Task goal
Every line from the opening of the records to the line with "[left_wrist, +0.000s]" should be restated exactly, with both ends included and the pictures left out.

Exercise materials
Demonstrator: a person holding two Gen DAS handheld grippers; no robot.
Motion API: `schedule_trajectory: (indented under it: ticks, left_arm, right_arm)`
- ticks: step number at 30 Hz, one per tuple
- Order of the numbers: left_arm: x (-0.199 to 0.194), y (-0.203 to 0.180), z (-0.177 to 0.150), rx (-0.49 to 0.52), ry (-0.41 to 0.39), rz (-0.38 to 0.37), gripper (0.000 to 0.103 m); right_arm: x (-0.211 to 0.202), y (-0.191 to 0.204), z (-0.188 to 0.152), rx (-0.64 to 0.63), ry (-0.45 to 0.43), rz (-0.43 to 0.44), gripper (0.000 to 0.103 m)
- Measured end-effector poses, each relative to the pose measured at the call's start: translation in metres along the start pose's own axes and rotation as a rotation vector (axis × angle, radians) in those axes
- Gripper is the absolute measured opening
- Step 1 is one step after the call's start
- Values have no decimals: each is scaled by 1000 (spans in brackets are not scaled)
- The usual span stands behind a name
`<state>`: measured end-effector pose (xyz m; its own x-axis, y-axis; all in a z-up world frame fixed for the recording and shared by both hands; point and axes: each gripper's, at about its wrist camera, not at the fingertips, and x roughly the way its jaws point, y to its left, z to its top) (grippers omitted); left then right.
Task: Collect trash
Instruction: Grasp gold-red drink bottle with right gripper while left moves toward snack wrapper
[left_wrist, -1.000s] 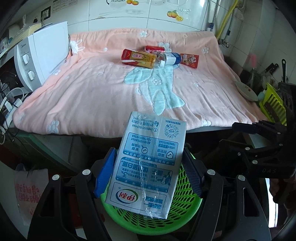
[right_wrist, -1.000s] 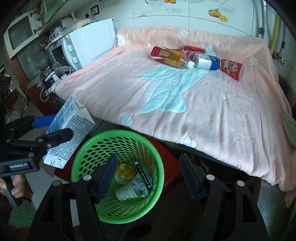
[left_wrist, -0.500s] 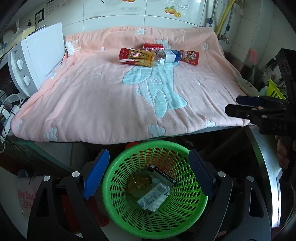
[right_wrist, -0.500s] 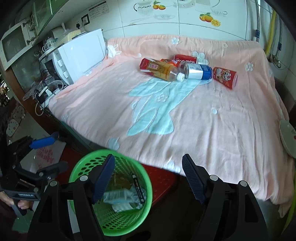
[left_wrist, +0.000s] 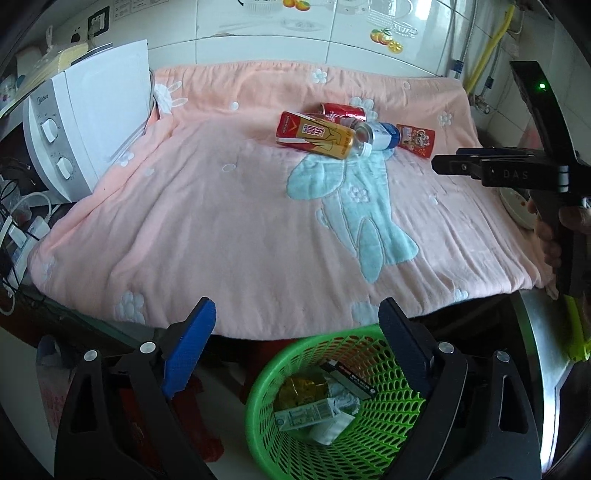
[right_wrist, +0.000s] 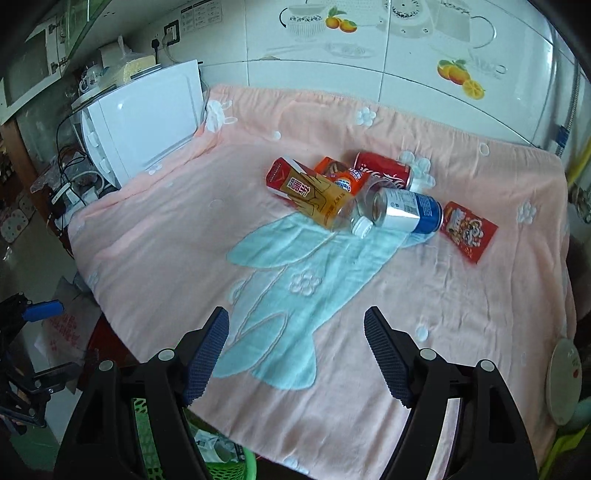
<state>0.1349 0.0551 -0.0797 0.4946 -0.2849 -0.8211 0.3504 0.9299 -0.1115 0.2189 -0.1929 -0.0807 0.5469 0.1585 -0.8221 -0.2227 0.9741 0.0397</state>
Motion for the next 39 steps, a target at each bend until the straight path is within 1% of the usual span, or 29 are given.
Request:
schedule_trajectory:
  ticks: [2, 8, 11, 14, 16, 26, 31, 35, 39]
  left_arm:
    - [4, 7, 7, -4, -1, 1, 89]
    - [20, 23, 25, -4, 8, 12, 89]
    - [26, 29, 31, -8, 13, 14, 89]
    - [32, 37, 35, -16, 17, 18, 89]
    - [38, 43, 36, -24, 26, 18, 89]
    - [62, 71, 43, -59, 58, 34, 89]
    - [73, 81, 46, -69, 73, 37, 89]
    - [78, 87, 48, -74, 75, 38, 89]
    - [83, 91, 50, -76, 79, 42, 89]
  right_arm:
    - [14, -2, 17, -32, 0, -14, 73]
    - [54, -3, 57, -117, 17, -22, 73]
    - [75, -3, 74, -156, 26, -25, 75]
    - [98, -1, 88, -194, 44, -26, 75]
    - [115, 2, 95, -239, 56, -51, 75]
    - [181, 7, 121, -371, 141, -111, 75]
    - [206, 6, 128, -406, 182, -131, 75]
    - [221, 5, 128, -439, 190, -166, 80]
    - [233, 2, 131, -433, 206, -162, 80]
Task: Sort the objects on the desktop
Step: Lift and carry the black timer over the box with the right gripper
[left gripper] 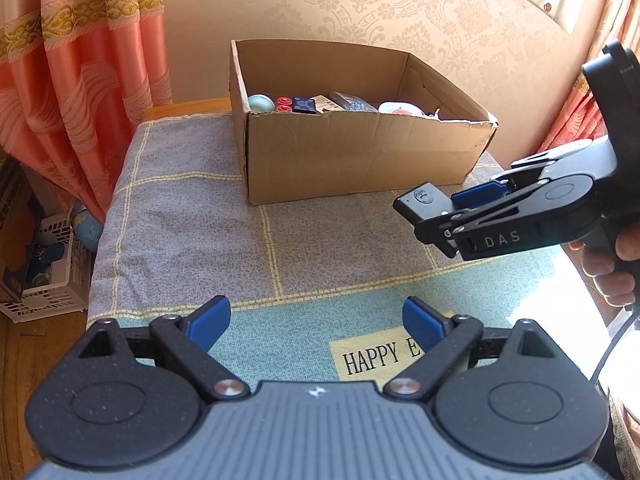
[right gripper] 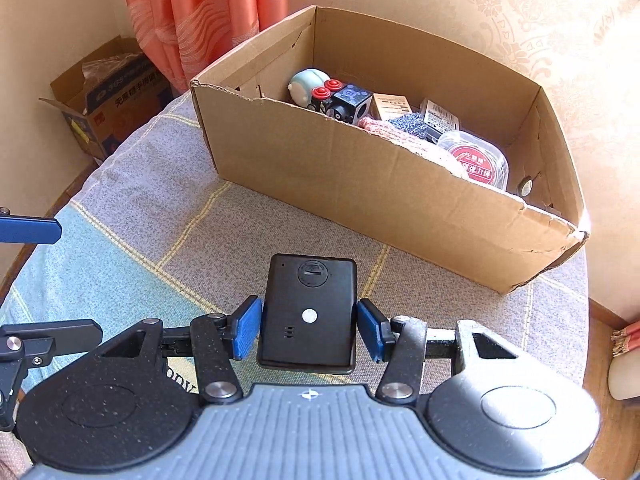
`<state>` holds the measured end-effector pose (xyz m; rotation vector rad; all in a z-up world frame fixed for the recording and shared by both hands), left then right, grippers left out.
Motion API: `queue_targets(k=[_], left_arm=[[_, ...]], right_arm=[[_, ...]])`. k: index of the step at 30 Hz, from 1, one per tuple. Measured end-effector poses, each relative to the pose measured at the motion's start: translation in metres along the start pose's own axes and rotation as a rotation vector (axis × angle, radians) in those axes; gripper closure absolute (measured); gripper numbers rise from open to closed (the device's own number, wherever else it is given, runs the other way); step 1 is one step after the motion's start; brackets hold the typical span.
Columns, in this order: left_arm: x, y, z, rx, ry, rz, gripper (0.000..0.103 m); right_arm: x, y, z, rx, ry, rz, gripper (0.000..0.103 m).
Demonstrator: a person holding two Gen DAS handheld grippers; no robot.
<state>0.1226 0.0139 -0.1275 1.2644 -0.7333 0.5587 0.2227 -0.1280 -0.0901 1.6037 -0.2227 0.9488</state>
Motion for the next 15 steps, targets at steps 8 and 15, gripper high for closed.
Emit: queue_targets(k=[8, 15], left_arm=[[0.004, 0.007, 0.017, -0.010, -0.041, 0.008, 0.010], [0.012, 0.014, 0.030, -0.012, -0.063, 0.033, 0.010]], right_arm=[[0.014, 0.033, 0.016, -0.015, -0.007, 0.050, 0.046], [0.034, 0.058, 0.031, -0.042, 0.021, 0.111, 0.046]])
Point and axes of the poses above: each gripper's, at about its wrist camera, not at the fingertips, and y roughly against the way its jaws point, z to its right, x to its top, the point moved 5 cm from there along -y, roughly the way its jaws point, and after that the axes turned 11 degrees about z, right-handed, at the moved point
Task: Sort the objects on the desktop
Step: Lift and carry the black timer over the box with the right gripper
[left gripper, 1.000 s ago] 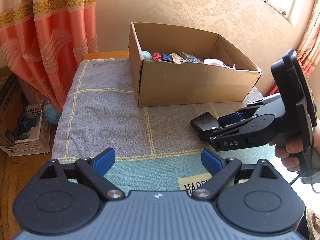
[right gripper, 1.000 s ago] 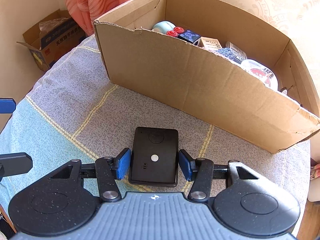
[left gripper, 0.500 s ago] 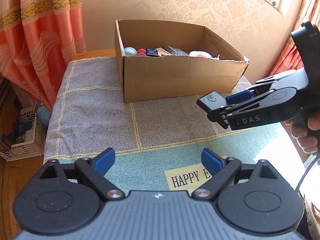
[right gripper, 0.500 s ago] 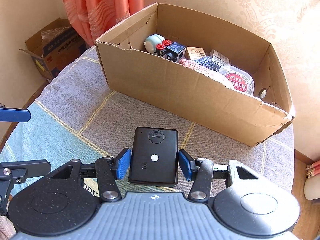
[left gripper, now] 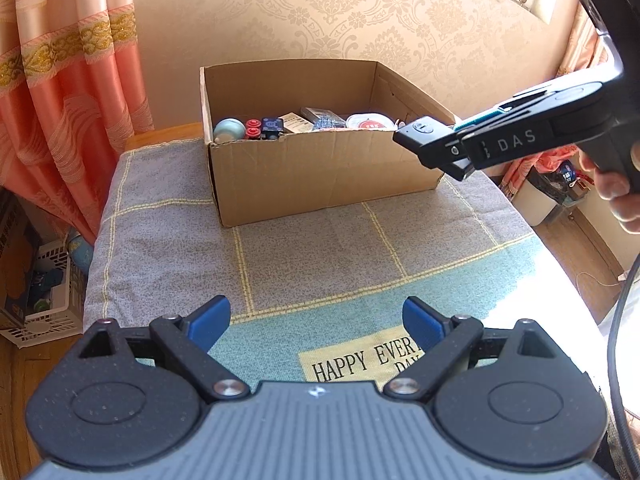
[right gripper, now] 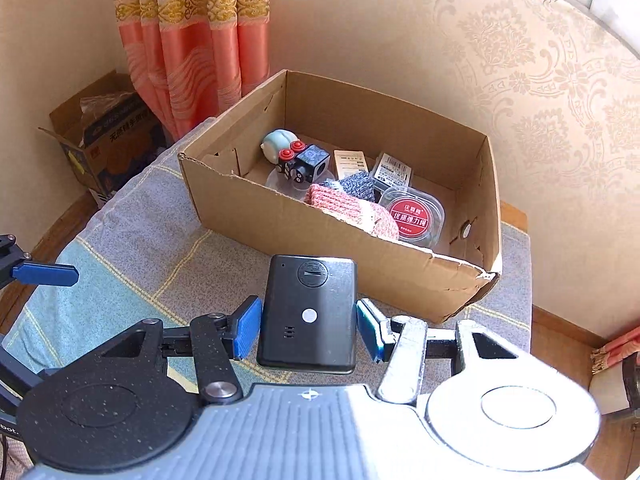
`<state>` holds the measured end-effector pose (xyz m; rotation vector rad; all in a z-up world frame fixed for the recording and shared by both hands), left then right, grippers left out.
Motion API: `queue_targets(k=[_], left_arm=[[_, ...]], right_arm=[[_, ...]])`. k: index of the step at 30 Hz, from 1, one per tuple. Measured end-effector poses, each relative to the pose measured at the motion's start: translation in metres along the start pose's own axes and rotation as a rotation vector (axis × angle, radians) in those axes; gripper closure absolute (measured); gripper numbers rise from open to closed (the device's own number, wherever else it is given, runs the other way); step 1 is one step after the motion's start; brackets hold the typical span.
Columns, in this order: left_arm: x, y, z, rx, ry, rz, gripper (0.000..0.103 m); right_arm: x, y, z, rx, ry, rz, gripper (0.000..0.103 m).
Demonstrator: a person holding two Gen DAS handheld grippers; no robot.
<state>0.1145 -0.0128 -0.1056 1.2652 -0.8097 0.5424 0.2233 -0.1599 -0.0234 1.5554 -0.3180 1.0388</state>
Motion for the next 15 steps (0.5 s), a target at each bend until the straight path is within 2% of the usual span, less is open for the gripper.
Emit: queue_targets(k=[5, 7, 13, 15], left_arm=[[0.005, 0.001, 0.001, -0.003, -0.003, 0.015, 0.010], [0.007, -0.001, 0.000, -0.006, 0.004, 0.010, 0.010], [0.007, -0.008, 0.002, -0.020, 0.017, 0.007, 0.010], [0.004, -0.010, 0.004, -0.036, 0.007, 0.001, 0.010]], right_arm=[[0.023, 0.004, 0.015, -0.022, 0.014, 0.040, 0.046], [0.032, 0.002, 0.022, -0.032, 0.021, 0.047, 0.055], [0.049, -0.018, 0.044, -0.065, 0.020, 0.031, 0.055], [0.047, -0.017, 0.049, -0.042, -0.014, 0.031, 0.055]])
Point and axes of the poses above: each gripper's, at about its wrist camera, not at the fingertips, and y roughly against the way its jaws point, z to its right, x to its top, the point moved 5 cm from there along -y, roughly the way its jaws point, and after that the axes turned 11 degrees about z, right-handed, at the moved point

Output of the exercise
Demonstrator: a person holding two Gen DAS handheld grippers; no robot.
Motion API: `schedule_trajectory: (indented under it: ticks, left_arm, right_arm)`
- ticks: step number at 30 Hz, one per tuple
- Order of the numbers: left_arm: x (-0.199 to 0.194), y (-0.203 to 0.180), z (-0.177 to 0.150), rx (-0.49 to 0.52), ry (-0.41 to 0.39), rz (-0.38 to 0.37), gripper (0.000 to 0.103 m); right_arm: x (-0.211 to 0.202), y (-0.191 to 0.204), z (-0.188 to 0.152), rx (-0.64 to 0.63), ry (-0.45 to 0.43), rz (-0.43 to 0.44), gripper (0.000 to 0.103 m)
- Measured end-effector poses, each relative to the pose measured at the call's start: translation in metres along the start pose's own axes and rotation as a rotation vector (axis × angle, radians) in those axes
- Gripper is the absolute measured opening
- Step 1 is one step after the call's start
- Values have no decimals: each is scaled by 1000 (spans in brackets are not scaled)
- The usual span stands behind a name
`<state>`: measured end-effector pose (xyz m; its own x-axis, y-axis; all in a z-up world frame fixed for the recording and shared by both hands; point and axes: each gripper's, at about its wrist camera, not at the fingertips, and x roughly the way its jaws point, y to its left, z to its top) (grippers omitted); left then right.
Task: Collect trash
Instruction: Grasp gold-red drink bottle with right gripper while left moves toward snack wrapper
[left_wrist, -1.000s] 
[right_wrist, -1.000s] 
[left_wrist, -0.500s] 
[right_wrist, -0.500s] 
[left_wrist, +0.000s] 

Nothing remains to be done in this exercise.